Problem description -> Only one stretch of the data below is needed. Output the lines from the one with "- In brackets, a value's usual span" up to and including the one with "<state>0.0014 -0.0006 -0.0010", exactly as they stand.
--- START ---
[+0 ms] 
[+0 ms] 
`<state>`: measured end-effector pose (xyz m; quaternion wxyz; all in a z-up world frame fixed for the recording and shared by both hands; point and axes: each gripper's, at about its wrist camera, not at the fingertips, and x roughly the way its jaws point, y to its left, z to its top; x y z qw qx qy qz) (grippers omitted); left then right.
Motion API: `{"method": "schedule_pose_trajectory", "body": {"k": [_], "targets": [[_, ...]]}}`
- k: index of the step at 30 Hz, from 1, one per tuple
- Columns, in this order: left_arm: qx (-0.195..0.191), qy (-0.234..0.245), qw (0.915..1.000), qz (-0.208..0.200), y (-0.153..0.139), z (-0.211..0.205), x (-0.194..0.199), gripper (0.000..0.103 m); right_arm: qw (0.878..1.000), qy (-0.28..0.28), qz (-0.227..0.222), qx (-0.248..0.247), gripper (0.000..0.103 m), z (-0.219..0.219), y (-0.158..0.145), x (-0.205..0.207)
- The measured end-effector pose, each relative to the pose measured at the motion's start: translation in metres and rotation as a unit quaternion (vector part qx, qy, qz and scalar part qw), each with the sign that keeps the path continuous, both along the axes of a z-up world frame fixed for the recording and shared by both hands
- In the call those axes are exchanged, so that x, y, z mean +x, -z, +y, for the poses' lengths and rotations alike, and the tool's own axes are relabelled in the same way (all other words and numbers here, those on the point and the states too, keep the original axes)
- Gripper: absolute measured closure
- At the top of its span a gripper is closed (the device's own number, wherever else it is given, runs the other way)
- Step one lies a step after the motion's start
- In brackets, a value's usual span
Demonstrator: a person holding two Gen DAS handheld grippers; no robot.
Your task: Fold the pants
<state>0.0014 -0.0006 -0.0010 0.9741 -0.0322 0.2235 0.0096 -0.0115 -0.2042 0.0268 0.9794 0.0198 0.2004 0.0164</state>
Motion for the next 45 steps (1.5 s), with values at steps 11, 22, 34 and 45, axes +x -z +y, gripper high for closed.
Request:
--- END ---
Reply to the exercise ->
- In brackets, a value's usual span
Demonstrator: a person holding two Gen DAS handheld grippers; no robot.
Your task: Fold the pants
<state>0.0014 -0.0006 -0.0010 0.9741 -0.0322 0.2235 0.0096 -0.0115 -0.2042 0.0268 0.9794 0.0198 0.2004 0.0164</state>

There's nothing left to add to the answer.